# Exercise brief
Character for character, give back every line below.

Extracted records:

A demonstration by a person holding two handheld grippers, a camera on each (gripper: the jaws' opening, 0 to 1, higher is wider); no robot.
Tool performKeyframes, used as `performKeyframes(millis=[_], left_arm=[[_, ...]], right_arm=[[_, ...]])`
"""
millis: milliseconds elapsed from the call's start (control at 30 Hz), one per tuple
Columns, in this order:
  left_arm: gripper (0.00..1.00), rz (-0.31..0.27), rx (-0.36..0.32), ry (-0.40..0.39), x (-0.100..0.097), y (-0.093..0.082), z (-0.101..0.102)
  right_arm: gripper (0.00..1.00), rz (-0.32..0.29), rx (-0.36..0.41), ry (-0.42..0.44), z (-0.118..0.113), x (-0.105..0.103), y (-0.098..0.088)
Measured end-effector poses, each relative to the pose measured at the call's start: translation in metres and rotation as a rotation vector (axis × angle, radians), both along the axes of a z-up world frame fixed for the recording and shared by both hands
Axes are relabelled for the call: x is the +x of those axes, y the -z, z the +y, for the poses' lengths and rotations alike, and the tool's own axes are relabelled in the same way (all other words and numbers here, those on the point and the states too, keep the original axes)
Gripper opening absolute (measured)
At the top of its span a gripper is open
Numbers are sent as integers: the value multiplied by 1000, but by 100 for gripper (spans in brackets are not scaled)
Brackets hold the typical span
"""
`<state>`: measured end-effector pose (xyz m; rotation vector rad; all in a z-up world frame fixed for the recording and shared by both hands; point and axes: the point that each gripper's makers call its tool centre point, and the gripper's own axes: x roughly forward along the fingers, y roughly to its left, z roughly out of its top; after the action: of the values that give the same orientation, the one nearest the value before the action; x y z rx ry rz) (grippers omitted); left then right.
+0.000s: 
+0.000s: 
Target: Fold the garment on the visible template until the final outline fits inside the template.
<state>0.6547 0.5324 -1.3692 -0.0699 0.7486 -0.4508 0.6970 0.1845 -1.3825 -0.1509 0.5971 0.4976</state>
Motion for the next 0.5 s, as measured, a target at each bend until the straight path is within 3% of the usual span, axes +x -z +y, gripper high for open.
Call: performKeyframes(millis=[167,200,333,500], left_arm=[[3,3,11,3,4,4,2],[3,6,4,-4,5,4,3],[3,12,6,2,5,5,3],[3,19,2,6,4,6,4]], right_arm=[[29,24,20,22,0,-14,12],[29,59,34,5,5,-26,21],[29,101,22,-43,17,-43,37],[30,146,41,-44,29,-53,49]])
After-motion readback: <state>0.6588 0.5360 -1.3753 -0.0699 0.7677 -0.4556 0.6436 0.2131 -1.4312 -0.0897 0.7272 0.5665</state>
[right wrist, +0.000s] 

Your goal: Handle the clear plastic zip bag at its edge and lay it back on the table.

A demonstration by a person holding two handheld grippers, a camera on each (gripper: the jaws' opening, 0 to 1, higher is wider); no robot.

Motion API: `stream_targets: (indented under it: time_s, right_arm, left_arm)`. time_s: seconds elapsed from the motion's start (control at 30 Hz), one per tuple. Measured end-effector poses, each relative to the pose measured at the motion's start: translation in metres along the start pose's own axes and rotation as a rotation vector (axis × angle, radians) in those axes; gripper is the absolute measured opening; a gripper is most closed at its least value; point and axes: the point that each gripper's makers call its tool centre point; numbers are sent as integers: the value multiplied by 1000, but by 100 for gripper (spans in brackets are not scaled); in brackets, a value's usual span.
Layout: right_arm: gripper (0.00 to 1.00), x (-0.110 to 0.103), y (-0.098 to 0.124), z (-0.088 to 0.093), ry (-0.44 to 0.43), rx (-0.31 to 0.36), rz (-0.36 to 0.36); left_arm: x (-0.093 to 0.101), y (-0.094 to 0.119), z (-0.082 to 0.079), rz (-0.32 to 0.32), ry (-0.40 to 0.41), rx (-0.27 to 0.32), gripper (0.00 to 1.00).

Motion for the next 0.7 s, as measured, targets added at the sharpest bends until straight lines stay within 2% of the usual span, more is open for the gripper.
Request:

# Written reply
A demonstration by a person holding two handheld grippers, a camera on each (gripper: the jaws' opening, 0 to 1, higher is wider); no robot.
Tool performKeyframes, used as `performKeyframes(millis=[_], left_arm=[[_, ...]], right_arm=[[_, ...]])`
"""
millis: milliseconds elapsed from the call's start (control at 30 Hz), one per tuple
Columns, in this order:
  left_arm: gripper (0.00..1.00), rz (-0.31..0.27), rx (-0.36..0.32), ry (-0.40..0.39), x (-0.100..0.097), y (-0.093..0.082), z (-0.101..0.102)
  right_arm: gripper (0.00..1.00), rz (-0.32..0.29), rx (-0.36..0.41), ry (-0.42..0.44), z (-0.118..0.113), x (-0.105..0.103), y (-0.098..0.088)
Measured end-effector poses, each relative to the pose measured at the call's start: translation in metres and rotation as a rotation vector (axis × angle, radians), both along the axes of a z-up world frame fixed for the recording and shared by both hands
Axes are relabelled for the call: x is the +x of those axes, y the -z, z the +y, for the poses' lengths and rotations alike, and the tool's own axes are relabelled in the same way (all other words and numbers here, those on the point and the states too, keep the original axes)
Gripper opening absolute (measured)
At the top of its span a gripper is open
Numbers are sent as integers: the value multiplied by 1000, but by 100 for gripper (spans in brackets are not scaled)
Brackets hold the typical span
"""
`<state>`: measured end-effector pose (xyz m; rotation vector rad; all in a z-up world frame fixed for the recording and shared by both hands; point and axes: the point that each gripper's makers call its tool centre point, and the gripper's own axes: x roughly forward along the fingers, y roughly to its left, z roughly out of its top; after the action: of the values that give the same orientation, the one nearest the value before the action; x y z rx ry rz) (grippers omitted); left then right.
+0.000s: 
+0.000s: 
Target: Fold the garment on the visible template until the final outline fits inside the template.
<state>0.6547 0.5324 -1.3692 -0.0699 0.7486 -0.4508 0.6970 0.1845 -1.3825 -0.1509 0.5971 0.4976</state>
Motion for the next 0.5 s, as measured, a target at each bend until the straight path is within 3% of the usual span, axes +x -z +y, gripper high for open.
Call: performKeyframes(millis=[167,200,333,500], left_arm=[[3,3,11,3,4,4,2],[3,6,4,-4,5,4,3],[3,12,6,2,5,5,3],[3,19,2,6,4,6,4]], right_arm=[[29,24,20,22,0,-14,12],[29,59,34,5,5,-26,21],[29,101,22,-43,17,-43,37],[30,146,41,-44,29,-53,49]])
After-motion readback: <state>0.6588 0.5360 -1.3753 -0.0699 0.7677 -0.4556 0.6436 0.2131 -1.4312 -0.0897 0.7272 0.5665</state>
[right wrist, +0.000s] 

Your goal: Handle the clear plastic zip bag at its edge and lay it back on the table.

A demonstration by a person holding two handheld grippers, a camera on each (gripper: the jaws' opening, 0 to 1, higher is wider); no robot.

Motion API: `stream_targets: (indented under it: time_s, right_arm, left_arm)`. time_s: seconds elapsed from the motion's start (control at 30 Hz), one per tuple. Measured end-effector poses, each relative to the pose measured at the motion's start: translation in metres along the start pose's own axes and rotation as a rotation vector (axis × angle, radians) in those axes; gripper is the absolute measured opening; a gripper is most closed at its least value; point and axes: the point that each gripper's makers call its tool centre point; numbers are sent as integers: the value multiplied by 1000, but by 100 for gripper (spans in brackets are not scaled); in brackets, a value's usual span.
Layout: right_arm: gripper (0.00 to 1.00), x (-0.110 to 0.103), y (-0.098 to 0.124), z (-0.088 to 0.093), ry (-0.44 to 0.43), rx (-0.31 to 0.36), rz (-0.36 to 0.36); left_arm: x (-0.093 to 0.101), y (-0.094 to 0.119), z (-0.082 to 0.079), rz (-0.32 to 0.32), ry (-0.40 to 0.41), rx (-0.27 to 0.32), gripper (0.00 to 1.00).

Motion for the next 0.7 s, as measured, targets added at the sharpest bends until straight lines stay within 2% of the usual span, more is open for the gripper.
Request:

That completes the answer to the exercise.